Stored data entries:
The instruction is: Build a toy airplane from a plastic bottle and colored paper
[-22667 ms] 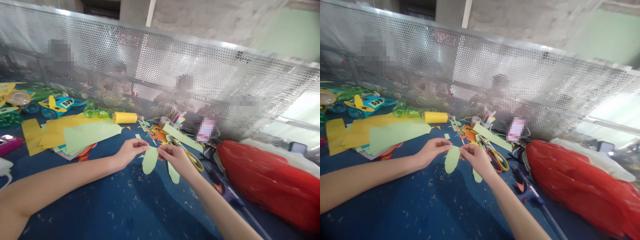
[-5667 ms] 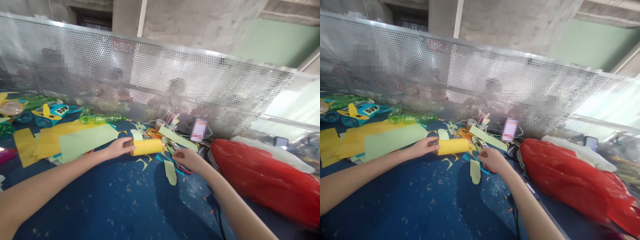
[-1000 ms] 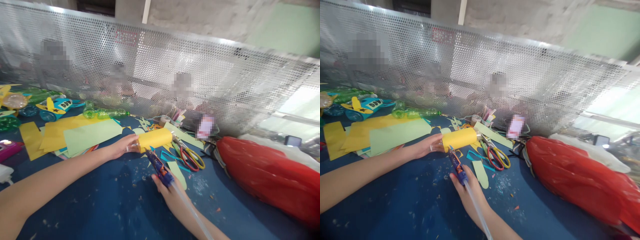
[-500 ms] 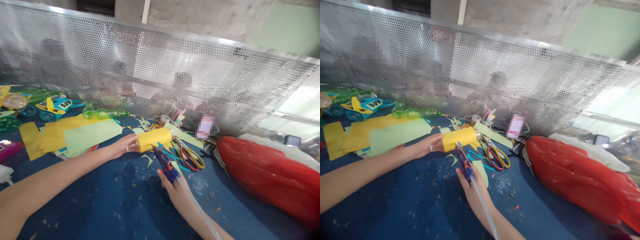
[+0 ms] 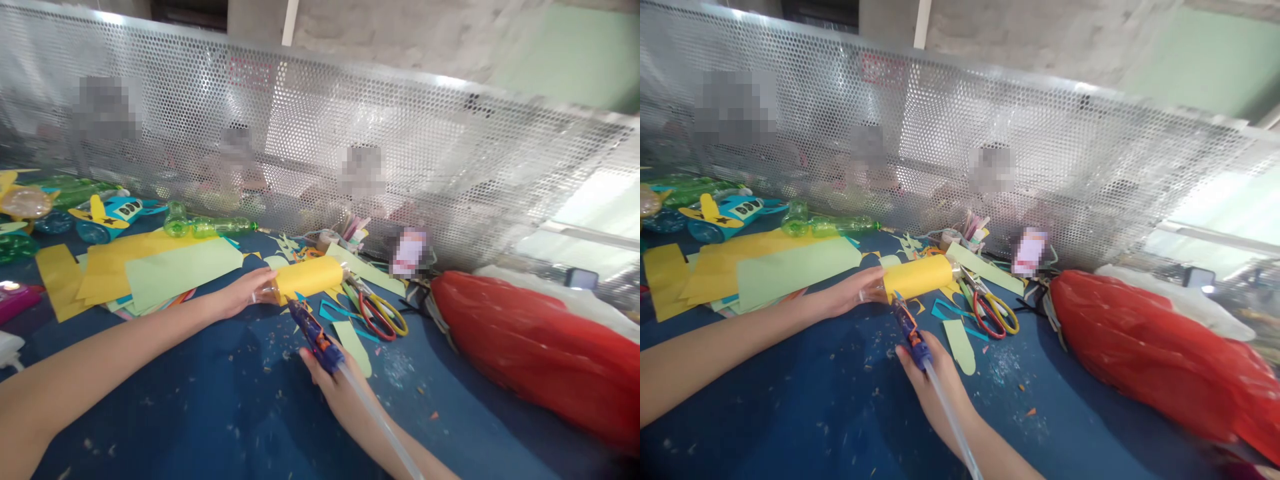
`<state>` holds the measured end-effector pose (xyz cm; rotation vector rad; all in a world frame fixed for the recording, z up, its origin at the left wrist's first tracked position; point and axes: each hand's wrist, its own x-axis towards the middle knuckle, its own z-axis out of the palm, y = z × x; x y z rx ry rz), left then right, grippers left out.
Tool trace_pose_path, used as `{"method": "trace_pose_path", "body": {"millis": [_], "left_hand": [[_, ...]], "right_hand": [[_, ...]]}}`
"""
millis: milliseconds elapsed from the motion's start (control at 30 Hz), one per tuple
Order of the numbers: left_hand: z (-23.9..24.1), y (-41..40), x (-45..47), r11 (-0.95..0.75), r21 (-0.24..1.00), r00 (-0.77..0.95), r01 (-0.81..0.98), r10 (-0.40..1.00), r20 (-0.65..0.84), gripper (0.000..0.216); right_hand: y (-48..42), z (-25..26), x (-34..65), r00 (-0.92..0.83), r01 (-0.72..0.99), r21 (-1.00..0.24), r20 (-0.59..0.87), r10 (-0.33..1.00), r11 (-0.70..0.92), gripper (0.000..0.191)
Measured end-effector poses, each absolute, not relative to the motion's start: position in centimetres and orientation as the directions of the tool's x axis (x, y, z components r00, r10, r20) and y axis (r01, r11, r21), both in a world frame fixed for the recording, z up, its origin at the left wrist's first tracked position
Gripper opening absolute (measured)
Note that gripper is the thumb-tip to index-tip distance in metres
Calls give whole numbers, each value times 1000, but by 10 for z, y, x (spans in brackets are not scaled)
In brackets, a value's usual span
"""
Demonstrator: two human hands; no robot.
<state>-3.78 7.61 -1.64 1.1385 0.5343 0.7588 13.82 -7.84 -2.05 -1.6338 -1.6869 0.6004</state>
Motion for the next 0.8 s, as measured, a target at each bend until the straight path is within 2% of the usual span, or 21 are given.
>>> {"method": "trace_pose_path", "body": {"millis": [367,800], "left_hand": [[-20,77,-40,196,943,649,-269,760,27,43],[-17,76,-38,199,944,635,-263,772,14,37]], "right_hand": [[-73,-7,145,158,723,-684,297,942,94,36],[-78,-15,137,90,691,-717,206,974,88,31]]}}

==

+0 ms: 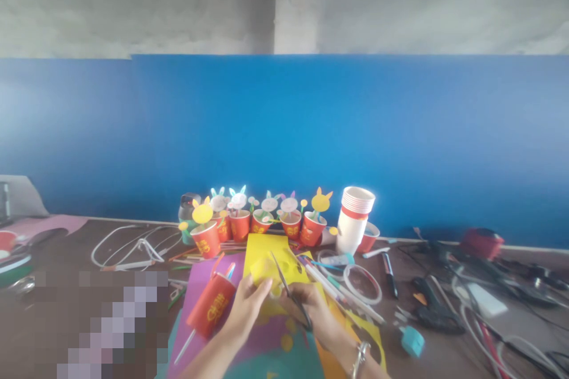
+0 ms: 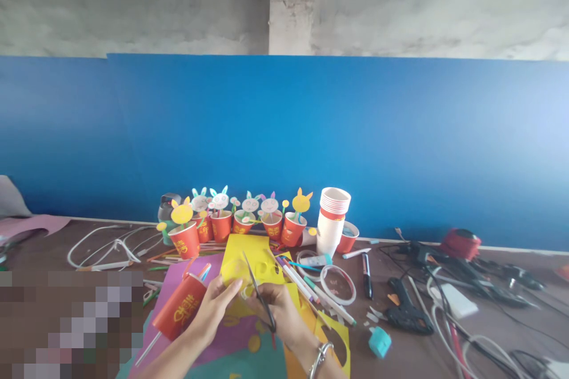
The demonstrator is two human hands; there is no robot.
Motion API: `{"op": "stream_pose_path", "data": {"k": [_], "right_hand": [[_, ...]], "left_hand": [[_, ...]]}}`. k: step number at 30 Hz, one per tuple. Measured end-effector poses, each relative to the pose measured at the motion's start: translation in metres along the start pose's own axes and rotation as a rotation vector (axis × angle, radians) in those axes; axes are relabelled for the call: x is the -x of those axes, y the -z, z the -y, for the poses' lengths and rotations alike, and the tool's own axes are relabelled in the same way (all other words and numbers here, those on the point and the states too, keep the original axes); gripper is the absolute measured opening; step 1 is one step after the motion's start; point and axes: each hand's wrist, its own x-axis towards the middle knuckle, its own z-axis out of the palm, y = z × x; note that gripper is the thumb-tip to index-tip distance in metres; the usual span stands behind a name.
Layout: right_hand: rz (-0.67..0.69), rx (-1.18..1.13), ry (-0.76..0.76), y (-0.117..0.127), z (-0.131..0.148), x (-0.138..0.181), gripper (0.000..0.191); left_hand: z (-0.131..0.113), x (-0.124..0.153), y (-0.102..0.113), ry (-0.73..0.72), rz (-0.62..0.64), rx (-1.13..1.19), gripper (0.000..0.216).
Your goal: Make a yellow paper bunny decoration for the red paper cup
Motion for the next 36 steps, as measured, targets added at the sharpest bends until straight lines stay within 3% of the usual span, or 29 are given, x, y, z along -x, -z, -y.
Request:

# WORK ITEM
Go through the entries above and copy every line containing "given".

# SOLUTION
Motion for the next 0.8 s, as measured, a target at each bend until the straight path is within 2% of the usual span, or 21 are given.
Motion for the next 36 steps, as measured, targets added at the sharpest bends until straight lines stay within 3% of the usual span, or 29 are given, x, y, z along -x, -z, -y.

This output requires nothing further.